= Candidates of the 1998 Tasmanian state election =

The 1998 Tasmanian state election was held on 29 August 1998.

==Retiring Members==

===Labor===
- John White (Denison)

===Liberal===
- John Beswick (Bass)
- John Cleary (Franklin)
- Ron Cornish (Braddon)

===Independent===
- Bruce Goodluck (Franklin)

==House of Assembly==
Sitting members are shown in bold text. Tickets that elected at least one MHA are highlighted in the relevant colour. Successful candidates are indicated by an asterisk (*).

===Bass===
Five seats were up for election, down from seven in 1996. The Labor Party was defending three seats. The Liberal Party was defending four seats.

| Labor candidates | Liberal candidates | Greens candidates | Democrats candidates | TFP candidates | Ungrouped candidates |
|---|---|---|---|---|---|
| Jim Cox* Noel Hodgetts Gill James* Peter Kearney Steven Neville Peter Patmore* Helen Polley | Tony Benneworth David Fry Frank Madill* Sue Napier* John Temple | Kim Booth Louise Fairfax Garth Faulkner Karan Jurs Samantha Kerr-Smiley | Bob Bensemann Debbie Butler Roberta Harkness Duncan Mills Philip Tattersall | Tony Bagshaw Robert Blake Merilyn Crack Louise Leslie Harvey Smith Robert Wallace | Roy Slater Tim Woolnough |

===Braddon===
Five seats were up for election, down from seven in 1996. The Labor Party was defending two seats. The Liberal Party was defending four seats. The Tasmanian Greens were defending one seat.

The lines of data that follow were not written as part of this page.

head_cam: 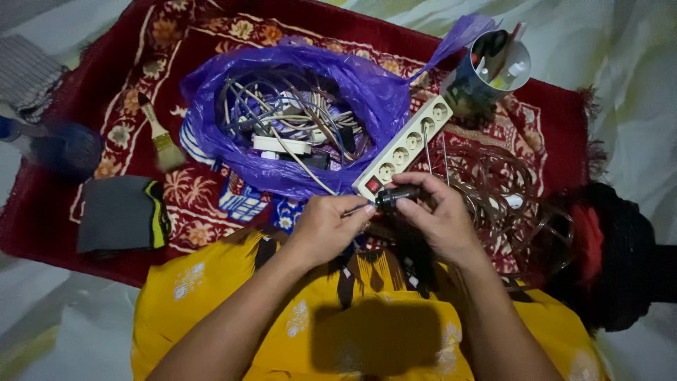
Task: The person sits on a rug and uses a screwdriver to disassemble and reassemble a white electrical plug and a power strip. They manipulate wires and internal components of the plug, then reattach the casing and plug it into the power strip.
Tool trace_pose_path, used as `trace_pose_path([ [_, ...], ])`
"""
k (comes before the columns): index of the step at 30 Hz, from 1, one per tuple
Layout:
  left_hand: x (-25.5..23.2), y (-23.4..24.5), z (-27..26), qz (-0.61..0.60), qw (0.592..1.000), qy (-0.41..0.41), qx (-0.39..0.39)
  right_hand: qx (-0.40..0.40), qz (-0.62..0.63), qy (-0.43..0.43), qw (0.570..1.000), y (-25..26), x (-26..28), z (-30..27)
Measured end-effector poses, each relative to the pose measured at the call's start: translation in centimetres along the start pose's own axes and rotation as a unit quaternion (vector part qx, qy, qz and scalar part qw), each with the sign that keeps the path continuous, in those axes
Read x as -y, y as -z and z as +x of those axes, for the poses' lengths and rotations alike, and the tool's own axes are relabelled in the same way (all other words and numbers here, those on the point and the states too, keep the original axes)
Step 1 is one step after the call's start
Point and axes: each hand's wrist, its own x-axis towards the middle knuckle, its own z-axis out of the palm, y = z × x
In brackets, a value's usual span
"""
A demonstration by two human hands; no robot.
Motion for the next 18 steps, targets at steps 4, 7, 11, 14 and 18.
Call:
trace_pose_path([
  [4, 0.2, -0.2, 0.2, 0.012, 1.000, 0.004, 0.014, -0.024, -0.001, 0.000, 1.000, -0.5, 0.1, 0.0],
  [7, 0.7, 0.2, 0.4, 0.004, 0.999, 0.023, 0.045, -0.077, 0.009, -0.015, 0.997, 0.0, -0.2, 0.2],
  [11, 1.5, 2.6, 0.8, 0.068, 0.996, 0.026, 0.057, -0.181, 0.110, -0.016, 0.977, 3.4, -0.5, 0.7],
  [14, 1.6, 3.8, 1.0, 0.083, 0.996, -0.034, -0.023, -0.174, 0.045, -0.061, 0.982, 4.6, -1.1, 0.9],
  [18, 1.5, 3.0, 0.9, 0.021, 0.990, -0.134, -0.042, -0.009, -0.261, -0.069, 0.963, 2.0, -0.7, 0.7],
])
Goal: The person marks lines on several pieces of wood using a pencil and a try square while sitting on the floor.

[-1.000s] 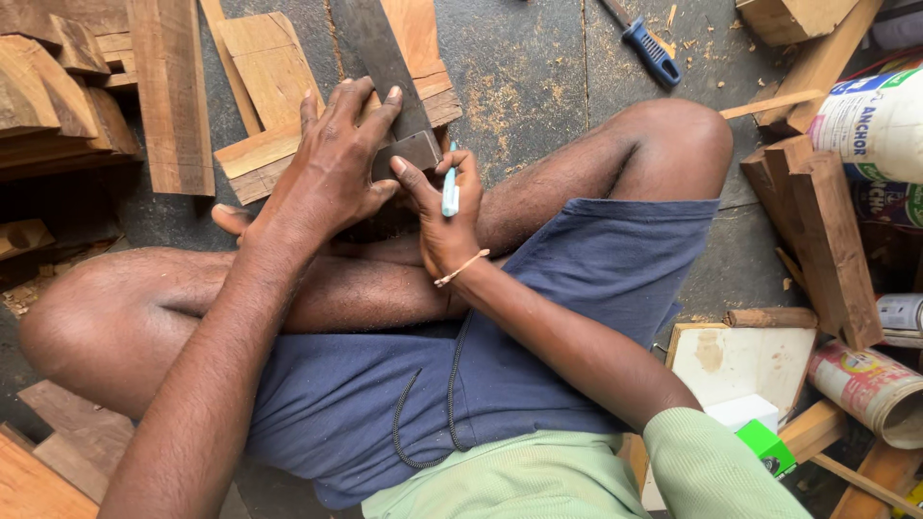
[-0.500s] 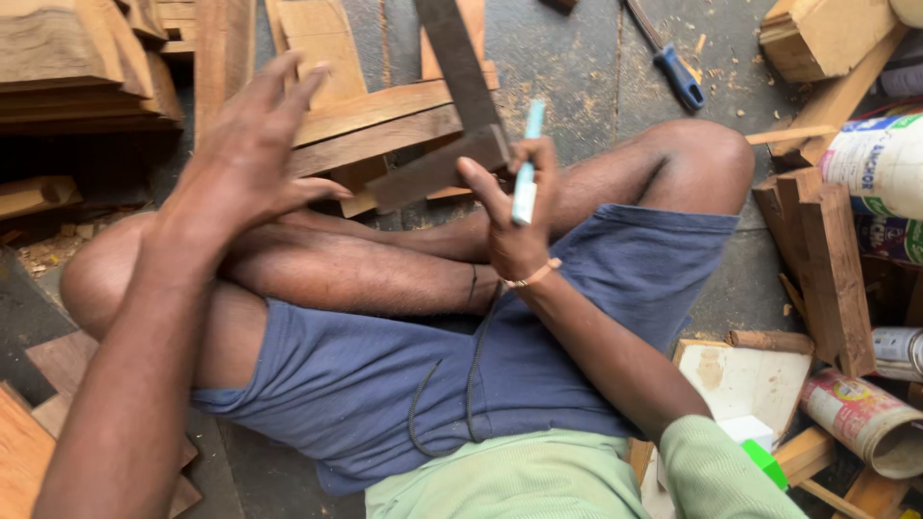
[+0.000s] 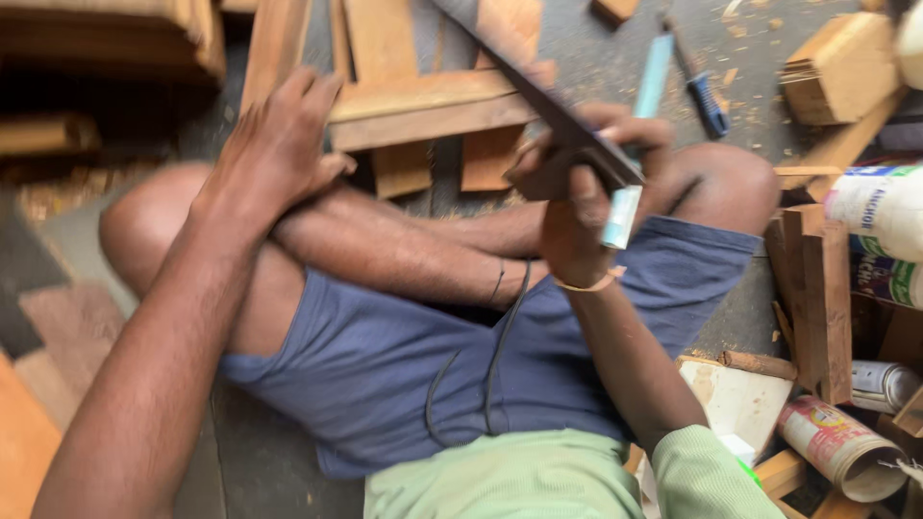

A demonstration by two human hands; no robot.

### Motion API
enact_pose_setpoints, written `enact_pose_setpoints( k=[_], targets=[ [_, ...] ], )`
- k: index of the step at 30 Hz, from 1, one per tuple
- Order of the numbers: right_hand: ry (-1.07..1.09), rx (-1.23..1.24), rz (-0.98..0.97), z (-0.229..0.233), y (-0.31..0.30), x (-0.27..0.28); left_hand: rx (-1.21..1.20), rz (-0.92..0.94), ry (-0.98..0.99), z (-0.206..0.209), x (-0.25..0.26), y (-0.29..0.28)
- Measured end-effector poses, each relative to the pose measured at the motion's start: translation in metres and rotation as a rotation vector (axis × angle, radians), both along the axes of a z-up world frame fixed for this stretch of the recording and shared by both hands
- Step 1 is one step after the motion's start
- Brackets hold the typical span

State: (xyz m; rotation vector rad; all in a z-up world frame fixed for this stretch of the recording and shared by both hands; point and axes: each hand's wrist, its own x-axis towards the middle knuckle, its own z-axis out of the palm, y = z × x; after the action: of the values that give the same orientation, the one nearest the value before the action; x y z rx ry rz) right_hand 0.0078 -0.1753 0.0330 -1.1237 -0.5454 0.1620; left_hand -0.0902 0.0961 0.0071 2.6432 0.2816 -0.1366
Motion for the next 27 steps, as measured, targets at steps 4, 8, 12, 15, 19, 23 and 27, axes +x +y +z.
enact_pose_setpoints(
  k=[4, 8, 12, 15, 19, 23, 27],
  targets=[
    [-0.558, -0.502, -0.055, 0.02, -0.004, -0.006, -0.009, -0.044, -0.132, -0.006, -0.005, 0.003],
    [-0.791, -0.765, 0.164, 0.003, 0.007, -0.003, -0.02, -0.029, -0.069, -0.021, 0.004, 0.005],
    [-0.949, -0.847, 0.303, -0.031, 0.026, 0.007, -0.008, -0.003, -0.034, -0.031, 0.004, 0.004],
    [-1.037, -0.935, 0.357, -0.041, 0.036, 0.013, 0.031, -0.01, -0.108, -0.04, 0.006, 0.004],
    [-1.101, -0.995, 0.402, -0.051, 0.047, 0.009, 0.038, -0.009, -0.211, -0.054, 0.004, 0.006],
    [-1.104, -1.014, 0.331, -0.058, 0.049, -0.003, 0.097, -0.028, -0.222, -0.062, 0.007, 0.005],
    [-1.19, -1.077, 0.277, -0.069, 0.054, -0.003, 0.119, -0.03, -0.239, -0.064, 0.007, 0.006]
  ],
)
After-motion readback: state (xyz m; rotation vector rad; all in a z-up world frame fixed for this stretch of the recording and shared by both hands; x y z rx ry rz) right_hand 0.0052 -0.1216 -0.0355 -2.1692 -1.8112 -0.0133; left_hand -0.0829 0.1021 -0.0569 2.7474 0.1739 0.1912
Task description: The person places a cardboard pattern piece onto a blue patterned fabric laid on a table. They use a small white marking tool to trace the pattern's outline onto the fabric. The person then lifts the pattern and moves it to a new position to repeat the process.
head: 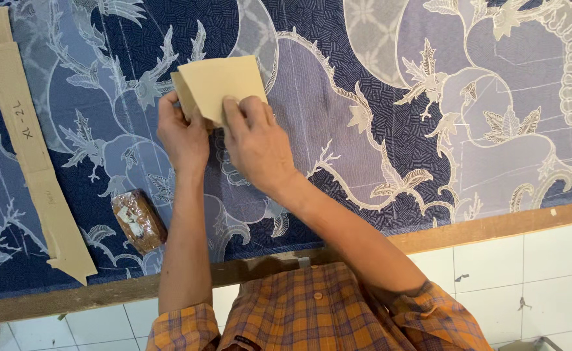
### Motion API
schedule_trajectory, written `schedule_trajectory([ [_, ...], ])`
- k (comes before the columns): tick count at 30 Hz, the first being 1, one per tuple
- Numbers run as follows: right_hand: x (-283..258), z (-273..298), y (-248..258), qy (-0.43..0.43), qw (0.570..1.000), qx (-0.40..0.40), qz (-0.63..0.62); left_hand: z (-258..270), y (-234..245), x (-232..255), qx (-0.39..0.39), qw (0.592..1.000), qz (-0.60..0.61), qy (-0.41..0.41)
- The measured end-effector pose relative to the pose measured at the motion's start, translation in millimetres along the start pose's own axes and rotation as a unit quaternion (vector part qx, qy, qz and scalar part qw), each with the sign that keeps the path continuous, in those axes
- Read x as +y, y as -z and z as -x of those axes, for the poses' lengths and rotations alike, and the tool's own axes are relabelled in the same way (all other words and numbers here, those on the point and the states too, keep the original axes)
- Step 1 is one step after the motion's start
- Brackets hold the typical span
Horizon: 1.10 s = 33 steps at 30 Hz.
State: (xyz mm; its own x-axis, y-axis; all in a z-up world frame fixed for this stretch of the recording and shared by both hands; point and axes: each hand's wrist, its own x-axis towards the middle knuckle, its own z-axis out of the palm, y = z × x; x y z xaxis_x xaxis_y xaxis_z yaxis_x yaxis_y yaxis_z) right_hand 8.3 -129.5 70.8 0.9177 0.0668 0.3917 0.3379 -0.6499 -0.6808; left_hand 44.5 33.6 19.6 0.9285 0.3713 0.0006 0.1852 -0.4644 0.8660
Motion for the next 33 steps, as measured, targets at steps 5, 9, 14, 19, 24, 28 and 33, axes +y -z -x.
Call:
schedule_trajectory([
  [5, 20, 0, 1, -0.023, 0.998, 0.031, -0.046, -8, -5, -5, -0.01, 0.99, -0.126, -0.06],
  [9, 23, -2, 23, -0.044, 0.996, 0.046, -0.063, -8, -9, 7, -0.03, 0.986, -0.073, -0.144],
  [14, 43, -7, 76, -0.062, 0.992, 0.076, -0.082, 8, -22, 26, -0.13, 0.983, 0.112, -0.057],
  [19, 134, 3, 184, -0.072, 0.992, 0.104, -0.01, 45, -124, 86, -0.221, 0.952, 0.209, -0.027],
  [24, 230, 24, 280, -0.027, 0.972, 0.179, 0.152, 112, -307, 180, -0.293, 0.926, 0.237, 0.023],
  [28, 298, 30, 341, -0.015, 0.963, 0.198, 0.181, 150, -421, 229, -0.264, 0.946, 0.186, 0.039],
  [33, 368, 31, 366, -0.041, 0.963, 0.184, 0.191, 153, -500, 235, -0.246, 0.953, 0.149, -0.099],
])
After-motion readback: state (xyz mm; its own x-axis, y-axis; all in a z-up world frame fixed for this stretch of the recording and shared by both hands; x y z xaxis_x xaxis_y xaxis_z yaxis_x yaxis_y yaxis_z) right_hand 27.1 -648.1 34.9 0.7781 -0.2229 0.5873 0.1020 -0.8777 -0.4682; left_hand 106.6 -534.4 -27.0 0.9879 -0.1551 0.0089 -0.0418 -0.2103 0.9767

| Labor candidates | Liberal candidates | Greens candidates | TFP candidates | Group B candidates | Group E candidates | Ungrouped candidates |
|---|---|---|---|---|---|---|
| Brenton Best* Ella Bramich Mike Gard Bryan Green* Peter Hollister Steve Kons* Stuart Mackey | Bill Bonde* Carole Cains Tony Rundle* Brett Whiteley Michael Wickham | Oliver Field Di Hollister Paul O'Halloran Karin Packer Clare Thompson | Petita Abblitt Gary Lane Peter Rettke Gavin Thompson Wally Weaver | Laurie Heathorn John Mackenzie | Peter Stokes Andrew Vanderfeen | Rodney Blenkhorn |

===Denison===
Five seats were up for election, down from seven in 1996. The Labor Party was defending three seats. The Liberal Party was defending three seats. The Tasmanian Greens were defending one seat.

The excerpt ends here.